Funktion? Egal! Kuriosität geht bei "Bares für Rares" trotzdem über den Tisch

Das Ding sei doch mal "was anderes": So urteilt der "Bares für Rares"-Händler über das von ihm gekaufte Objekt. Was es ist? Keine Ahnung.

Kann man Horst Lichter nach all den Jahren "Bares für Rares" überhaupt noch überraschen? Ja, nämlich mit dieser kuriosen Rarität, deren Zweck sich einfach nicht offenbaren wollte ...
Das undefinierbare Ding brachte der Maler Helmoed Grunder im Auftrag eines Kunden aus den Niederlanden mit. Geld war dabei zweitrangig. Die Kuriosität sollte das Trödel-Team vor allem zum fröhlichen Raten einladen.
Das tat Horst Lichter - erfolglos. Also startete der gutgelaunte Verkäufer einen Erklärungsversuch: "In den Niederlanden wurde das benutzt, um die Fenster zu putzen. Das ist eine Art Hochdruckreiniger."
Experte Detlev Kümmel hatte eine ganz andere Theorie: "Ich werf' mal was anderes in den Raum. Feuerlöscher?" Auch das konnte sich Lichter schwer vorstellen: "Aber nur für kleine Brände!"
Trotzdem führte der Experte die Funktion vor, die für den Notfall jedoch recht umständlich erschien. "Das hat sich aber nicht durchgesetzt", blieb Horst Lichter skeptisch.
Doch die Funktion war eigentlich auch egal, das Teil stammte aus der Zeit um 1890. Damit stand für den Moderator fest: "Das is' 'ne echte Kuriosität und Antiquität." Herr Grunder erwartete gespannt den Schätzwert: "Alles ab 50 Euro aufwärts ist gut." Detlev Kümmel hielt 80 bis 150 Euro für möglich.
Die Händler machten ebenfalls große Augen, als ihnen der Verkäufer sein Gerät präsentierte.

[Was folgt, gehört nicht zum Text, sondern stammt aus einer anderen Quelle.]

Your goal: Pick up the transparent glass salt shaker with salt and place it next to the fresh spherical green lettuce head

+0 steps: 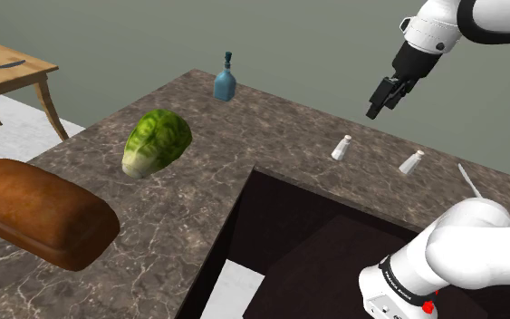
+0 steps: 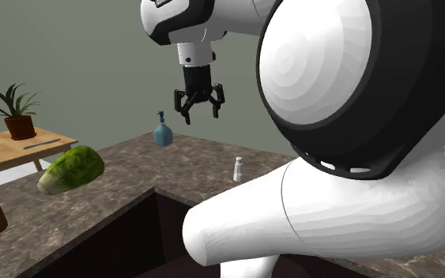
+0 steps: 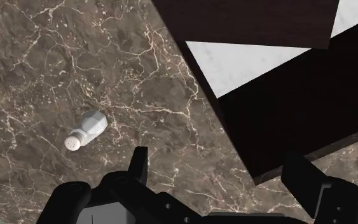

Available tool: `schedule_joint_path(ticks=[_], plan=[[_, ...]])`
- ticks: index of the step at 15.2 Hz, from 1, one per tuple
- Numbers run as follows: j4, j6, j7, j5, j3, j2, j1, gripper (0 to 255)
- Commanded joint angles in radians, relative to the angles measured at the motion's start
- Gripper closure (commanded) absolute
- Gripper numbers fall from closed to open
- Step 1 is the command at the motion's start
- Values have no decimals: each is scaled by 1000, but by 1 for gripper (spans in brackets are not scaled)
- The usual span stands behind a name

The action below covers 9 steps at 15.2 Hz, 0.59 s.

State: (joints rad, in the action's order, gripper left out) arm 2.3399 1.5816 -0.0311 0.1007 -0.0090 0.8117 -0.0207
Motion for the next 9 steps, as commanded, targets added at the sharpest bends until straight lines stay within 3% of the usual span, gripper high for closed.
schedule_joint_path(ticks=[1, 9], plan=[[0, 0, 0, 0, 0, 0, 0, 0], [182, 266, -175, 82, -176, -15, -29, 0]])
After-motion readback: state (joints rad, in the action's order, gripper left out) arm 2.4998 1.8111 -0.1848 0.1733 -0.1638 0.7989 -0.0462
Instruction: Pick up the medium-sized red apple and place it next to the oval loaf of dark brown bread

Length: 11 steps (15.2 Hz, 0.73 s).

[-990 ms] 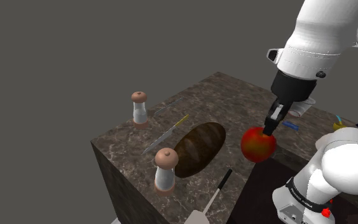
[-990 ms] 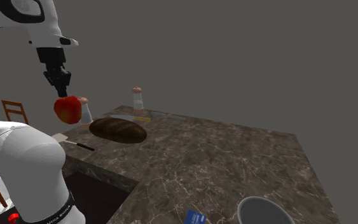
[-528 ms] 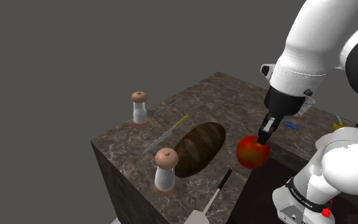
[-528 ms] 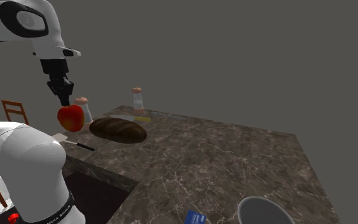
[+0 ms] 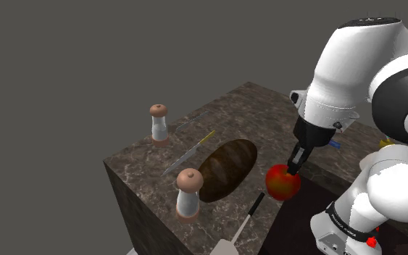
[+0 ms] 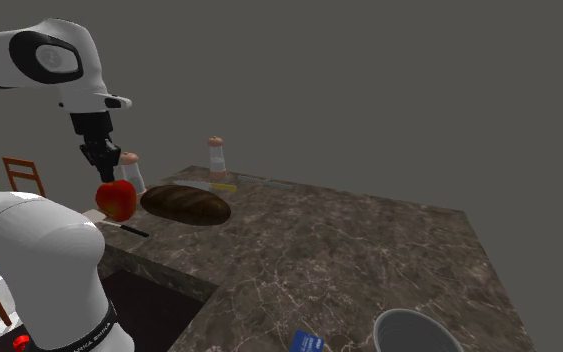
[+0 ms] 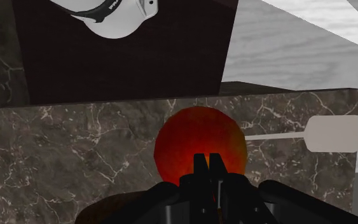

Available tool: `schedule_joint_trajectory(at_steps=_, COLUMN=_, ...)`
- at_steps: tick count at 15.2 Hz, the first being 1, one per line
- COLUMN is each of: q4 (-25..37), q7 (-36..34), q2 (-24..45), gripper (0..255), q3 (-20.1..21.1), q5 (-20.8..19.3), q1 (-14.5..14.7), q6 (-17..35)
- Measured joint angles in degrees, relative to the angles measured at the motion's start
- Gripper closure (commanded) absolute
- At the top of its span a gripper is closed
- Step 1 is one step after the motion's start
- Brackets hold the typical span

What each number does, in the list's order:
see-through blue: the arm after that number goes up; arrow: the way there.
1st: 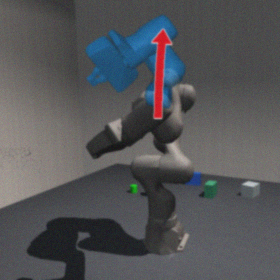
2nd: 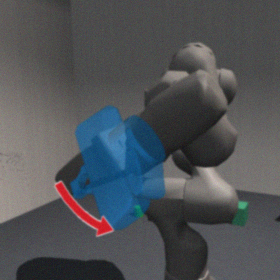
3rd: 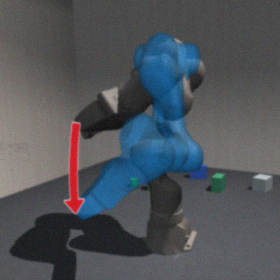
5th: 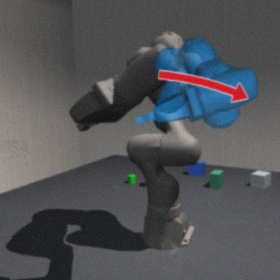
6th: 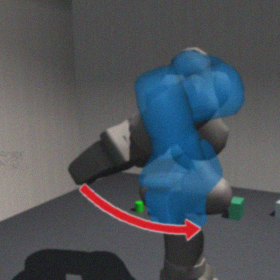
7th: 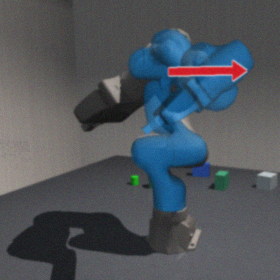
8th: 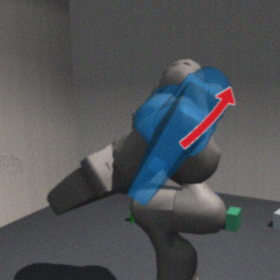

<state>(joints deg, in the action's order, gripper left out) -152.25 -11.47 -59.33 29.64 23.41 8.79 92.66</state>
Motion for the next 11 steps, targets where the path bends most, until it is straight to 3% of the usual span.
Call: schedule_joint_trajectory(at_steps=11, q4=-7.54, q7=0.02, q2=0.60, gripper=255, q3=4.39, q5=4.16, q1=1.60, q6=8.11)
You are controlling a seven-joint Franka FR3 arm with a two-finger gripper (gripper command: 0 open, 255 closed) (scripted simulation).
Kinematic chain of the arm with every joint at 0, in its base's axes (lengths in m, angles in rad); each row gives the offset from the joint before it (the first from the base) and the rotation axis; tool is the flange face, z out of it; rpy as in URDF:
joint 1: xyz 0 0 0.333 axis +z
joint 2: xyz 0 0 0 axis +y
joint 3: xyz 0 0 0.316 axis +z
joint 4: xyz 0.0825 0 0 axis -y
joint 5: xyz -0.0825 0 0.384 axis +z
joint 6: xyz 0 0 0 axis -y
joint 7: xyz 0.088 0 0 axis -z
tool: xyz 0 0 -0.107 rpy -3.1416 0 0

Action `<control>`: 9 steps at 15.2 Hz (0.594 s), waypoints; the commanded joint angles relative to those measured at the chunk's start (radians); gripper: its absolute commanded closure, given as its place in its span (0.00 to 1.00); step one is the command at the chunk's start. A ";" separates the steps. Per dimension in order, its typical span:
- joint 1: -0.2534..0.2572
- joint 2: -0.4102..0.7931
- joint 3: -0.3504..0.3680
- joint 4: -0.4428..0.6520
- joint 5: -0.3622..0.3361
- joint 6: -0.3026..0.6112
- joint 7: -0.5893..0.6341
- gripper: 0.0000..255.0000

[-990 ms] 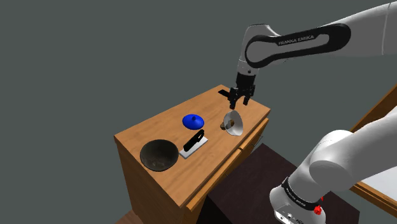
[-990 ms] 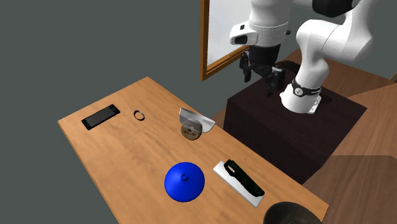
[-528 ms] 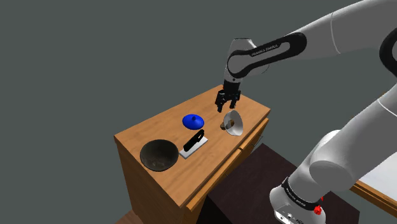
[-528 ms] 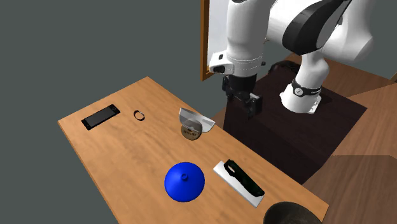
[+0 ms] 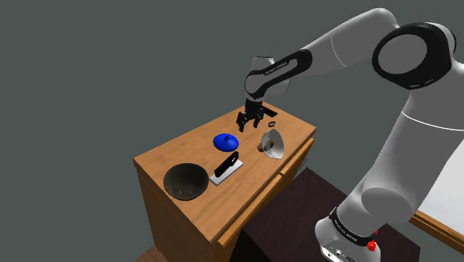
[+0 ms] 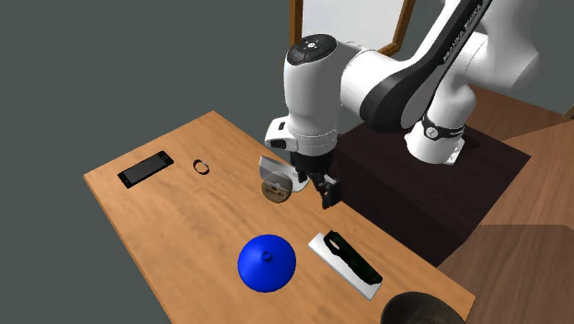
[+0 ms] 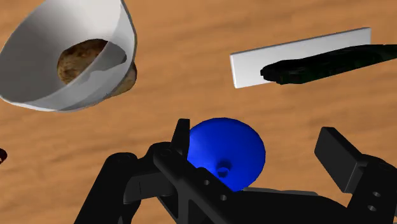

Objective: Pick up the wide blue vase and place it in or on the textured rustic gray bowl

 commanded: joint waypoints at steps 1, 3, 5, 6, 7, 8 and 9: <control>-0.005 0.078 0.002 0.054 0.014 0.032 -0.015 0.00; -0.010 0.155 0.006 0.120 0.026 0.049 -0.024 0.00; -0.016 0.232 0.011 0.192 0.036 0.062 -0.032 0.00; -0.019 0.270 0.013 0.230 0.041 0.066 -0.035 0.00; -0.022 0.309 0.016 0.269 0.045 0.069 -0.038 0.00; -0.025 0.348 0.018 0.311 0.049 0.070 -0.040 0.00; -0.028 0.387 0.021 0.353 0.052 0.070 -0.042 0.00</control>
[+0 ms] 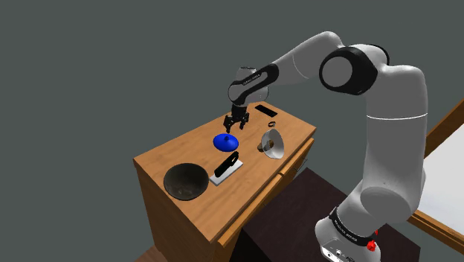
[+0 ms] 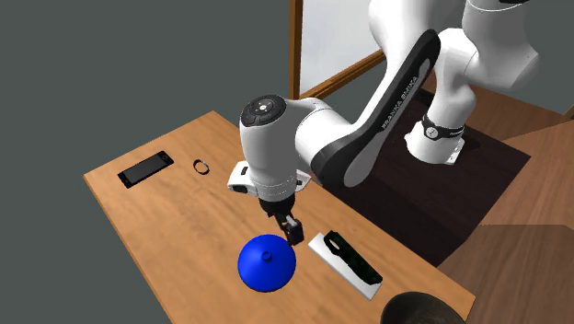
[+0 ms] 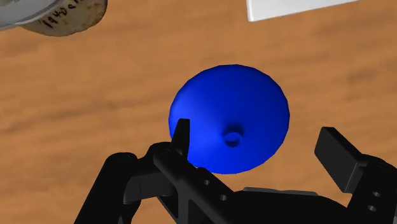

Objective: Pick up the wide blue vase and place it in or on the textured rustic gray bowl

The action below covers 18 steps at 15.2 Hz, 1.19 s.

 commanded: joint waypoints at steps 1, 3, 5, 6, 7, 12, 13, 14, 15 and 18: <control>-0.007 0.084 0.005 0.092 0.007 0.000 -0.005 0.00; -0.014 0.164 0.010 0.188 0.011 -0.008 -0.007 0.00; -0.015 0.189 0.012 0.207 0.012 -0.001 -0.007 0.00; -0.015 0.198 0.012 0.208 0.013 0.007 -0.008 0.00; -0.015 0.207 0.013 0.209 0.014 0.016 -0.008 0.00; -0.016 0.251 0.018 0.217 0.019 0.052 -0.011 0.00; -0.016 0.252 0.018 0.217 0.019 0.052 -0.011 0.00; -0.016 0.252 0.018 0.217 0.019 0.052 -0.011 0.00; -0.016 0.252 0.018 0.217 0.019 0.052 -0.011 0.00; -0.016 0.252 0.018 0.217 0.019 0.052 -0.011 0.00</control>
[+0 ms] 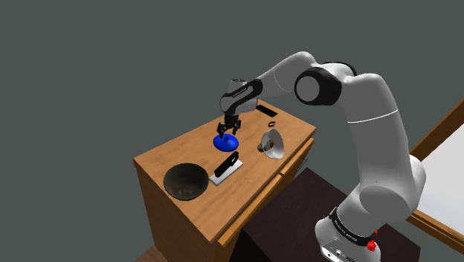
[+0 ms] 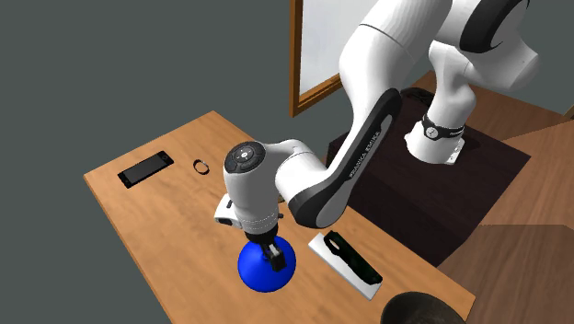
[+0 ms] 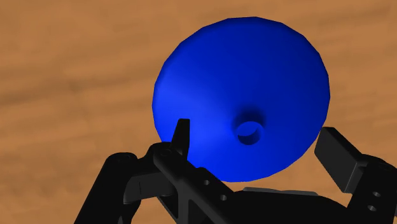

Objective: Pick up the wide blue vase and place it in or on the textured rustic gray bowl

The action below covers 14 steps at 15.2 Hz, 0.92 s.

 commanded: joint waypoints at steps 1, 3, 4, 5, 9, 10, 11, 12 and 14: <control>0.000 0.000 0.000 0.000 0.000 0.000 0.000 0.00; 0.000 0.000 0.000 0.000 0.000 0.000 0.000 1.00; 0.000 0.000 0.000 0.000 0.000 0.000 0.000 1.00; 0.000 0.000 0.000 0.000 0.000 0.000 0.000 1.00; 0.000 0.000 0.000 0.000 0.000 0.000 0.000 1.00; 0.000 0.000 0.000 0.000 0.000 0.000 0.000 1.00; 0.000 0.000 0.000 0.000 0.000 0.000 0.000 1.00; 0.001 -0.010 -0.001 -0.003 -0.001 -0.007 0.001 1.00; 0.002 -0.031 -0.003 -0.008 -0.003 -0.023 0.003 1.00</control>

Die planlosen Rateversuche: "ein Musikinstrument" und "von 'nem Dudelsack irgendwie ein Teil". Beides falsch.
Julian Schmitz-Avila (links) tippte auf eine Kuriosität speziell aus den Niederlanden: "Da haben Sie uns wieder was mitgebracht, was Volkstümliches von da, was hier kein Mensch kennt." Fabian Kahl hatte eine andere Idee: "Vielleicht ist es auch 'ne Tortenspritze."
Roman Runkel war der Einzige, der Interesse zeigte und ernsthaft über die Feuerlöscher-Theorie nachdachte. "Also, ich seh' das bei dir im Laden", animierte ihn Fabian Kahl zum Kauf.

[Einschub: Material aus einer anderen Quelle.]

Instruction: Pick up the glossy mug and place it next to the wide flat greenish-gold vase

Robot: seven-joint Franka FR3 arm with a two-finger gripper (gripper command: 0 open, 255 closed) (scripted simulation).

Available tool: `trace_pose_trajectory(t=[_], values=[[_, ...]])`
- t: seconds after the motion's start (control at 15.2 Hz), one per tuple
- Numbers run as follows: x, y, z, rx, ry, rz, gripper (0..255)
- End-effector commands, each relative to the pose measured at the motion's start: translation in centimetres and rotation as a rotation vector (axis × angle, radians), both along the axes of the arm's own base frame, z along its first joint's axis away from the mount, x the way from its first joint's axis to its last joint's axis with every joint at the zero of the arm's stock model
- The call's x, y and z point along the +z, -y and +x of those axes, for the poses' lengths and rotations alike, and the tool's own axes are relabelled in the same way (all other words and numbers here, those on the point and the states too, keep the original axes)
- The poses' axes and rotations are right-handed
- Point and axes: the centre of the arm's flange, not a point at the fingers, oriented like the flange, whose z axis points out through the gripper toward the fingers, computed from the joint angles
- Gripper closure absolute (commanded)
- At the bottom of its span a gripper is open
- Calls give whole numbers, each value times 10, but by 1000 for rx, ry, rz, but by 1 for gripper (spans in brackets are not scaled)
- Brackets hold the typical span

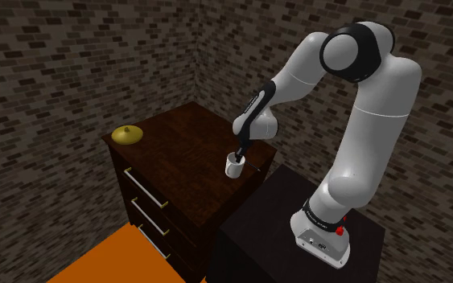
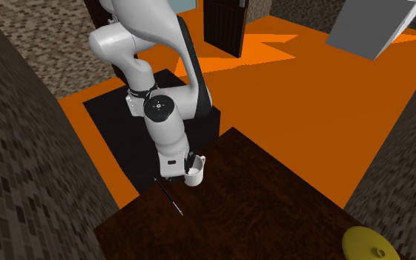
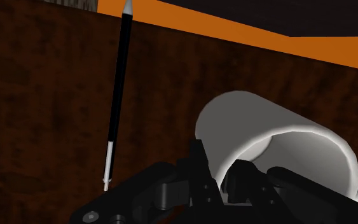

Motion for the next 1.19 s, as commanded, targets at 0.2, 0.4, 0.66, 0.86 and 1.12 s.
trace_pose_trajectory(t=[0.2,0.4,0.66,0.86,1.12], values=[[10,0,0,0,0,0,255],[26,0,0,0,0,0,255],[47,0,0,0,0,0,255],[63,0,0,0,0,0,255],[84,0,0,0,0,0,255]])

Mit Erfolg. 70 Euro ließ sich der Händler für das fremde Objekt entlocken: "Das ist was ganz anderes. Ich weiß es nicht. Das ist einfach mal nur jeck. Das ist was Komisches."
Höchst erfolgreich verlief auch der Verkauf eines Stilllebens mit Blumen in Öl von Louis Paviot aus den 1910er-Jahren, das mit 950 Euro den Schätzpreis verdoppelte.

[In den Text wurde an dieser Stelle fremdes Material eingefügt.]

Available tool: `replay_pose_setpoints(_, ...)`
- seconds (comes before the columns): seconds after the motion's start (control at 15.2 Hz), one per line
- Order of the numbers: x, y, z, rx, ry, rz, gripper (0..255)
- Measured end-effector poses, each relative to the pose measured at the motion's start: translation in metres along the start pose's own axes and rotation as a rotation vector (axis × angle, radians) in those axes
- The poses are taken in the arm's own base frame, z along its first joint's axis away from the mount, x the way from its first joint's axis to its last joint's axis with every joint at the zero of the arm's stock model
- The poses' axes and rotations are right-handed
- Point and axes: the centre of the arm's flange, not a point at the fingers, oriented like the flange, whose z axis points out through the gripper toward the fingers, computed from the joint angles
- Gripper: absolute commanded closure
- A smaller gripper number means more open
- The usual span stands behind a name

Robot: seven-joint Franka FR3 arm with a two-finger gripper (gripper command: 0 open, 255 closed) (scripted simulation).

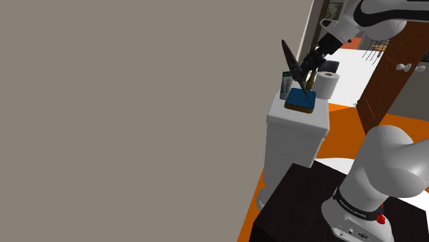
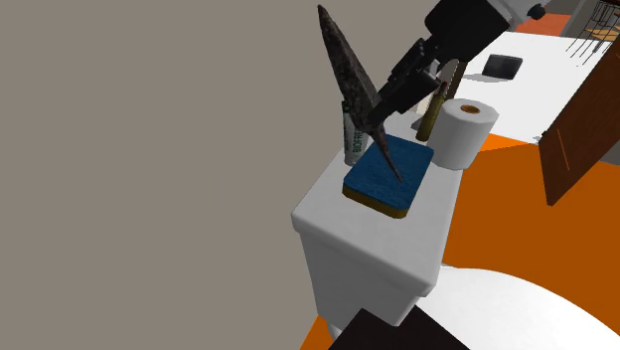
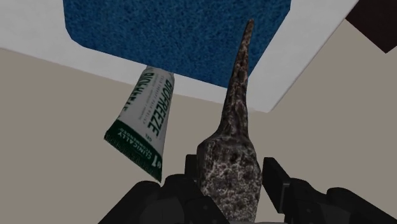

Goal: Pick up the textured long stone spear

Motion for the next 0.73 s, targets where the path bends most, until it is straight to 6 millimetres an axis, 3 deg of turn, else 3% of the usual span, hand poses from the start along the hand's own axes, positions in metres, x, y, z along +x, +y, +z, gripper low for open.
replay_pose_setpoints(0.73,0.029,0.002,-0.046,0.000,0.000,0.000,255)
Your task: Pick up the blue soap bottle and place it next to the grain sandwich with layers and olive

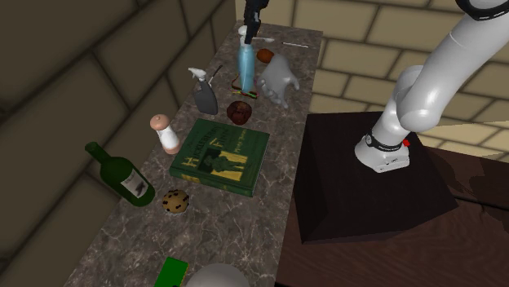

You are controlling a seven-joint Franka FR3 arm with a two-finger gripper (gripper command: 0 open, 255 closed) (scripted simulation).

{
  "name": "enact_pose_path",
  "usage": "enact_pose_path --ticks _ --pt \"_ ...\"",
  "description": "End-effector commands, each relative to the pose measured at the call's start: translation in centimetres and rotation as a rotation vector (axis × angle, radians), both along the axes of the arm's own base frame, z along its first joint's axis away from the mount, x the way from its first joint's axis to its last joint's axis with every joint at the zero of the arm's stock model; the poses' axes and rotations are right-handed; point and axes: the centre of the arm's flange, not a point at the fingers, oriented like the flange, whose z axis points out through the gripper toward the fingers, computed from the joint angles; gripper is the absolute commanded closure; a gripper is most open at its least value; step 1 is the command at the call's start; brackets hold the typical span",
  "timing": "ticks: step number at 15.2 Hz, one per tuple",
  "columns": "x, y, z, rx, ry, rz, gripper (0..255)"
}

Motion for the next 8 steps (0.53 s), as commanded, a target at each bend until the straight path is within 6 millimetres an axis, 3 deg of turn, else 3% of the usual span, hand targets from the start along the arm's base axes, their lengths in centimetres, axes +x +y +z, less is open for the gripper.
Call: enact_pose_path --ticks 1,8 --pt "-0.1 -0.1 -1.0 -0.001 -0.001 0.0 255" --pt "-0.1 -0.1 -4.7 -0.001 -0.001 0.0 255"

Lukrativ war auch der Gewinn von 480 Euro für einen Goldring mit Diamanten aus den 1930er- bis 40er-Jahren.
Die 360 Euro für einen Flower Frog von Wilhelm Göbel etwa aus dem Jahr 1935 waren ebenfalls eine freudige Überraschung.
Ebenso die 2.100 Euro für ein Goldarmband aus den 1950er- oder 60er-Jahren, das bei den Händlern besonders gut ankam.